Exercise description: Please repeat, from the entries that follow, the lines from the one containing "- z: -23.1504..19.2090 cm" through the one containing "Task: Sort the" exactly, adding nothing.

○ ○ ○ ○ ○

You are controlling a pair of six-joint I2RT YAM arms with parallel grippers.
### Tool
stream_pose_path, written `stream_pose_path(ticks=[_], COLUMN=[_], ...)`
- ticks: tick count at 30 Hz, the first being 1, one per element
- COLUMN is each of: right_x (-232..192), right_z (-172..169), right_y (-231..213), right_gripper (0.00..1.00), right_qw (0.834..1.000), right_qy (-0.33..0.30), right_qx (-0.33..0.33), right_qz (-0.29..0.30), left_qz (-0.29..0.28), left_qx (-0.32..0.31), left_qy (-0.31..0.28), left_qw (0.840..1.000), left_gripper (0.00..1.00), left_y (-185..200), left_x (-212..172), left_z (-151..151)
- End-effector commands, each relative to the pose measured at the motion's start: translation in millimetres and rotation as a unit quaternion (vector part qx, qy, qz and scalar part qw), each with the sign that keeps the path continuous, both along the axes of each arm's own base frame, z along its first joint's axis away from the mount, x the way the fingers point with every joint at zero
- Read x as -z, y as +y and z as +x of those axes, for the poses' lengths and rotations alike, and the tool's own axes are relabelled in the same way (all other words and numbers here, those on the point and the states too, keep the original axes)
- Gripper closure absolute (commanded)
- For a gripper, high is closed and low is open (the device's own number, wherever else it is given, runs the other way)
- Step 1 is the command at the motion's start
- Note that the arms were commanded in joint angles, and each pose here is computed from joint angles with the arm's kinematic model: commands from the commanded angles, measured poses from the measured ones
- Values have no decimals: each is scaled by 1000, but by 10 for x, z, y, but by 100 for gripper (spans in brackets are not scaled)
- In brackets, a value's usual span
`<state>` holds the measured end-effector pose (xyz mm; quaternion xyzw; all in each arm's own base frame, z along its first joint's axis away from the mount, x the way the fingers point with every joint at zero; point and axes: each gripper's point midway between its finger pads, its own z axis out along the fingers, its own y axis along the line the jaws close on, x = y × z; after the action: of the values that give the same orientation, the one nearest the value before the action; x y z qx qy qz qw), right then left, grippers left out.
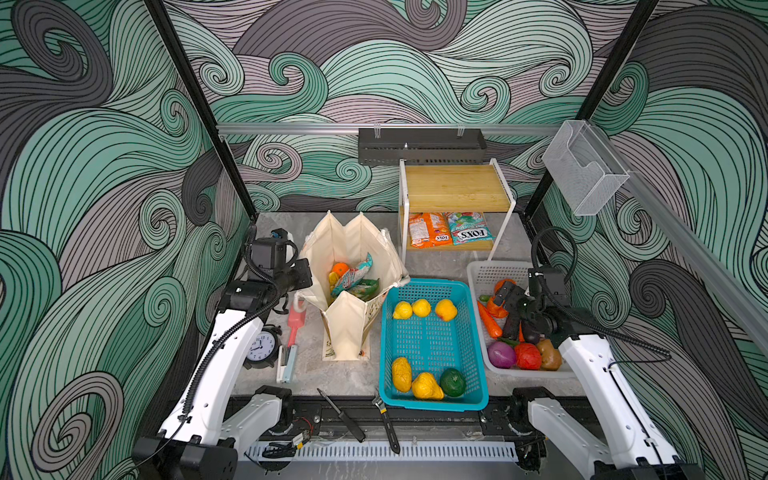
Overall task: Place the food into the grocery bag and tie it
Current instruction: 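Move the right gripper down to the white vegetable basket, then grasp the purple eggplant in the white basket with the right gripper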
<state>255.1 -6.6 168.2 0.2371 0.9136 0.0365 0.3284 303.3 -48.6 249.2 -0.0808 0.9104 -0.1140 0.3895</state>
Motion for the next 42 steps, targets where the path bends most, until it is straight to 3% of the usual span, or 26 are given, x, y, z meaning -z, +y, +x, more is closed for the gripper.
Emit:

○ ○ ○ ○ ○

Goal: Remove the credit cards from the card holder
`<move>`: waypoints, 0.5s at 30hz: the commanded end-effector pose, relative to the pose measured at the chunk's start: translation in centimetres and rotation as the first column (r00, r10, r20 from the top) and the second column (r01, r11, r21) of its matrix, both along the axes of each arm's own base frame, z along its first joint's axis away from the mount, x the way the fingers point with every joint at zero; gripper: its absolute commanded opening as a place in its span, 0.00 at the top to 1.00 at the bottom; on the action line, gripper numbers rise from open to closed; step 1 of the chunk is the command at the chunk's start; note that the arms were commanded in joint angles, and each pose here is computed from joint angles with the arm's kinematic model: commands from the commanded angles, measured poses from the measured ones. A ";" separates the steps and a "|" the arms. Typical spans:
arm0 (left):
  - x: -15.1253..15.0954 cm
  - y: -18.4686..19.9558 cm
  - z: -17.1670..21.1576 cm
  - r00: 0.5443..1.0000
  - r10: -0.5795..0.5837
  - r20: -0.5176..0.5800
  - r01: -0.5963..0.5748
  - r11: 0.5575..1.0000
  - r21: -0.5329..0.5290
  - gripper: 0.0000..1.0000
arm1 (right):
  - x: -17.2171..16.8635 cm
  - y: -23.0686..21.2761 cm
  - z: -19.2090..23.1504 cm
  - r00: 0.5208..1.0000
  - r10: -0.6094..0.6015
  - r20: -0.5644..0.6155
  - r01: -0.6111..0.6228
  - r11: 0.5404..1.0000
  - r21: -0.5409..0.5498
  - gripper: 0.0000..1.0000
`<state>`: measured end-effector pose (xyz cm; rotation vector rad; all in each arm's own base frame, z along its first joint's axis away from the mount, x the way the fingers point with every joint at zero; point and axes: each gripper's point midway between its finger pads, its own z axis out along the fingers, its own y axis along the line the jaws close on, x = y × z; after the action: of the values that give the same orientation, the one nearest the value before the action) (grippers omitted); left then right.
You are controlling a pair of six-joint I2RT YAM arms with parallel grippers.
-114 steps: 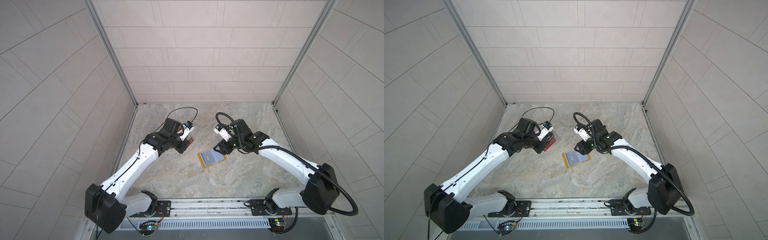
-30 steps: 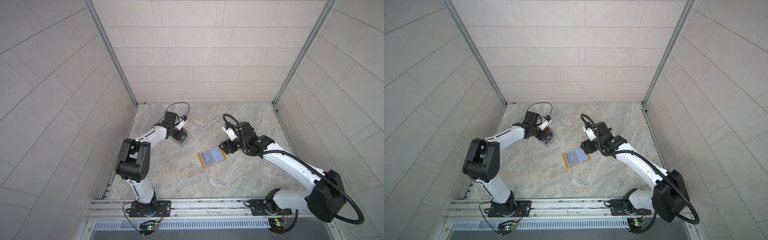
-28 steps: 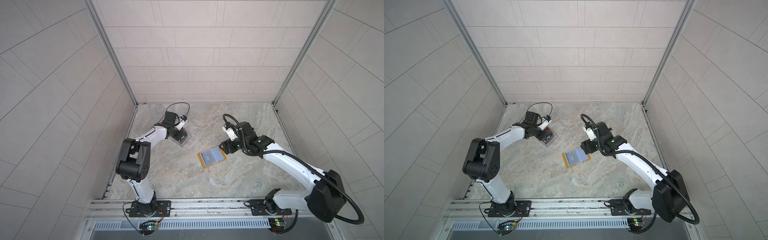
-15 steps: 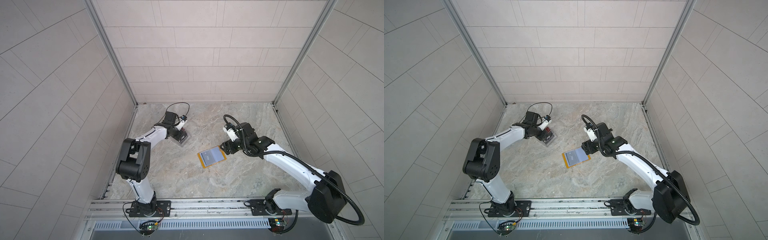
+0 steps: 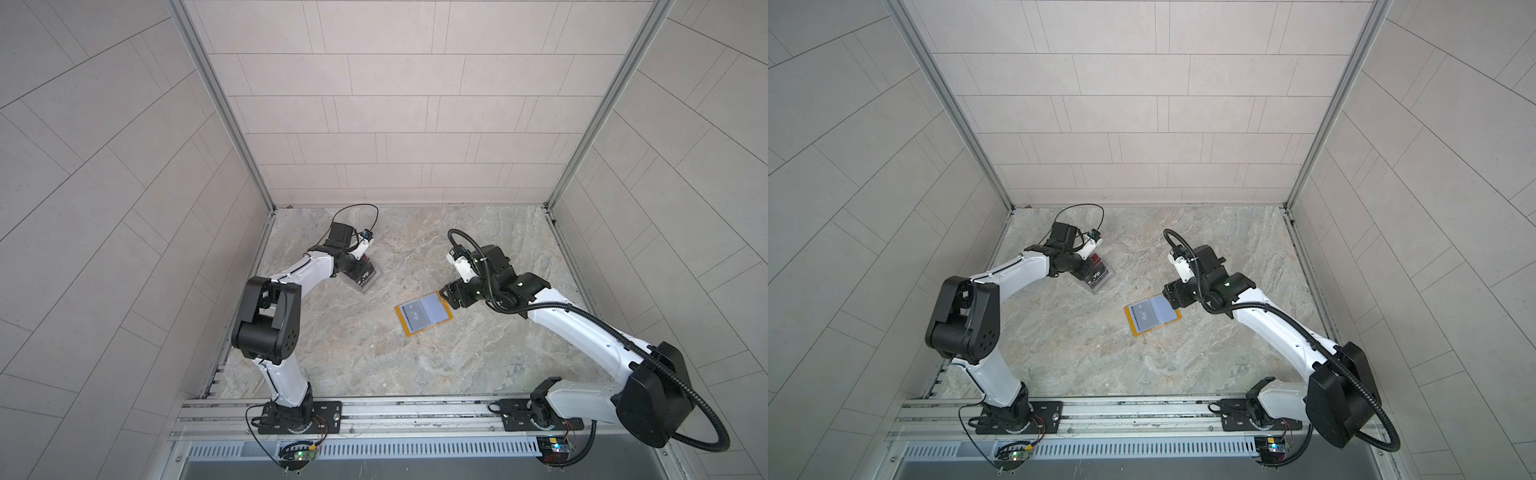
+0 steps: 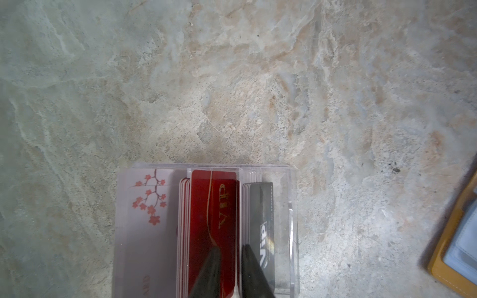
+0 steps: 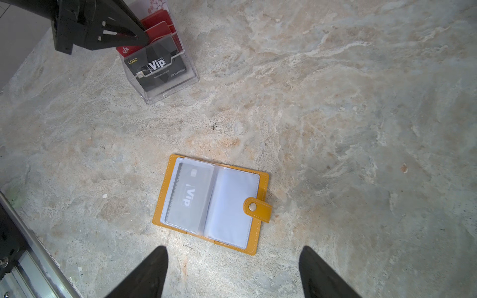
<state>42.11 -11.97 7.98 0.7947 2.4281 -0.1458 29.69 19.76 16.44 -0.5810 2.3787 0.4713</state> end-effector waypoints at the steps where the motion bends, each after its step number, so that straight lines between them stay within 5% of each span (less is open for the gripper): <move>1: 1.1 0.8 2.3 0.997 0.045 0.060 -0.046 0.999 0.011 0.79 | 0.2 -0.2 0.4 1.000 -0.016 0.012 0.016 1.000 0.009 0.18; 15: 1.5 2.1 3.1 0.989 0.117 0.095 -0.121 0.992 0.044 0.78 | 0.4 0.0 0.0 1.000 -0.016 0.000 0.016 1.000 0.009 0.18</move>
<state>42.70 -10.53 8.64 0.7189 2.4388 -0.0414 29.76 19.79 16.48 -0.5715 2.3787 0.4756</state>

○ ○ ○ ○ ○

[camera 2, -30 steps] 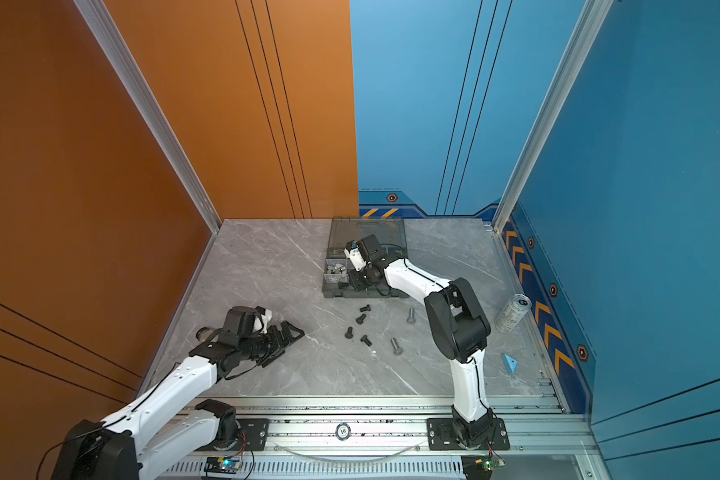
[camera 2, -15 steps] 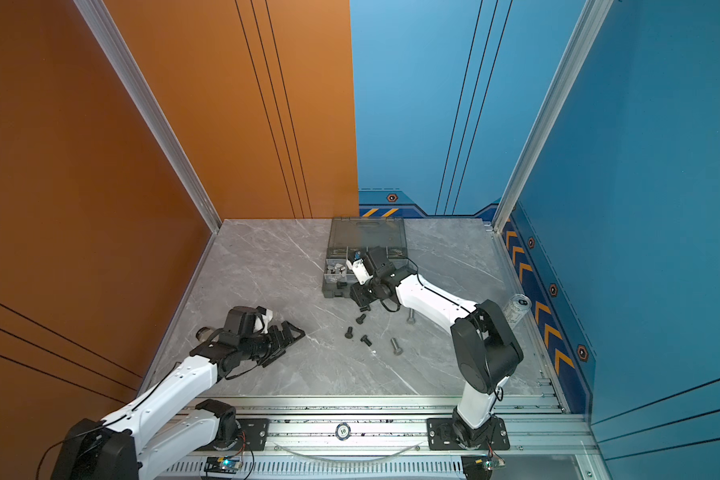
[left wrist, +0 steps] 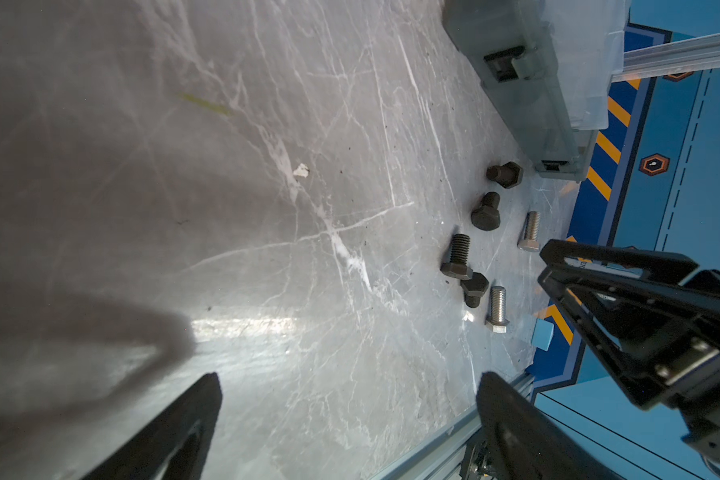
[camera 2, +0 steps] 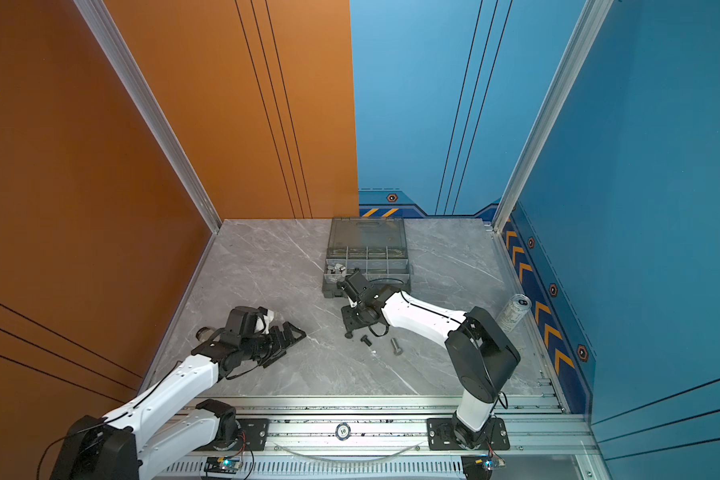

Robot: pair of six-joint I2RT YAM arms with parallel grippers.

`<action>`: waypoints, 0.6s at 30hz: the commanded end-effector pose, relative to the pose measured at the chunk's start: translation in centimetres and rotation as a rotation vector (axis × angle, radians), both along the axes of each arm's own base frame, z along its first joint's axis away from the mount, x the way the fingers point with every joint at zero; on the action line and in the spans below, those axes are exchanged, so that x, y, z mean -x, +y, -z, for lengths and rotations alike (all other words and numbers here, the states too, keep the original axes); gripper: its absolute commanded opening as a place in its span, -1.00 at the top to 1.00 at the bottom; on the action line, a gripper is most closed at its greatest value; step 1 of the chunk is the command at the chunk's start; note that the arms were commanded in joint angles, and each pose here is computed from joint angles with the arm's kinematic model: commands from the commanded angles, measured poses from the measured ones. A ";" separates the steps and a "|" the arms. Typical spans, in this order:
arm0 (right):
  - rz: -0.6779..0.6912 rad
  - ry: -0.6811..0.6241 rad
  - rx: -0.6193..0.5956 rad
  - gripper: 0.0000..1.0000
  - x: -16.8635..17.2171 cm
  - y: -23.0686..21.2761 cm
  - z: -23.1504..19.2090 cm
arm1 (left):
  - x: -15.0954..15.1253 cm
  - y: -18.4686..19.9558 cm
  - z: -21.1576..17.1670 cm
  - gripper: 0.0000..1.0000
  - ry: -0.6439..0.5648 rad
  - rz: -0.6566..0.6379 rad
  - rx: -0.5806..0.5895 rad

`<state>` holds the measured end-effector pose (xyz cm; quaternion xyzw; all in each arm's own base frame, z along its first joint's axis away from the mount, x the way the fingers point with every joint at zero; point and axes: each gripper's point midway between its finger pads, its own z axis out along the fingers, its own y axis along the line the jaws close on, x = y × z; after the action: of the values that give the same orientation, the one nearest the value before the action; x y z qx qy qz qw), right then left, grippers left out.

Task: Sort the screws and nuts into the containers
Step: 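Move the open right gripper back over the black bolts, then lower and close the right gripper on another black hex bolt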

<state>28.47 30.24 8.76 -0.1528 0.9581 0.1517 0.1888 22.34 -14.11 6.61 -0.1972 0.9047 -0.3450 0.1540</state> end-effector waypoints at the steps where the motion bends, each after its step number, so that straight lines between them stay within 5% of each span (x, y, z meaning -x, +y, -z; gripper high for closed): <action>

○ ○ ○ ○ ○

Completed exercise:
  - z: -23.1504..19.2090 cm
arm1 (left):
  - x: -15.0954..15.1253 cm
  - y: -18.4686..19.9558 cm
  - z: -21.1576..17.1670 cm
  - gripper: 0.0000..1.0000
  - ry: -0.6439..0.5648 rad
  - rz: -0.6566..0.6379 rad
  - rx: -0.5806..0.5895 rad

`<state>` holds the measured end-effector pose (xyz cm; quaternion xyzw; all in each arm's own base frame, z along its first joint's axis away from the mount, x the way the fingers point with every joint at zero; point and axes: each gripper's point midway between its finger pads, its own z axis out along the fingers, its own y axis along the line the jaws close on, x = y × z; after the action: of the values that give the same orientation, the one nearest the value before the action; x y z qx qy qz qw), right then left, grippers left out.

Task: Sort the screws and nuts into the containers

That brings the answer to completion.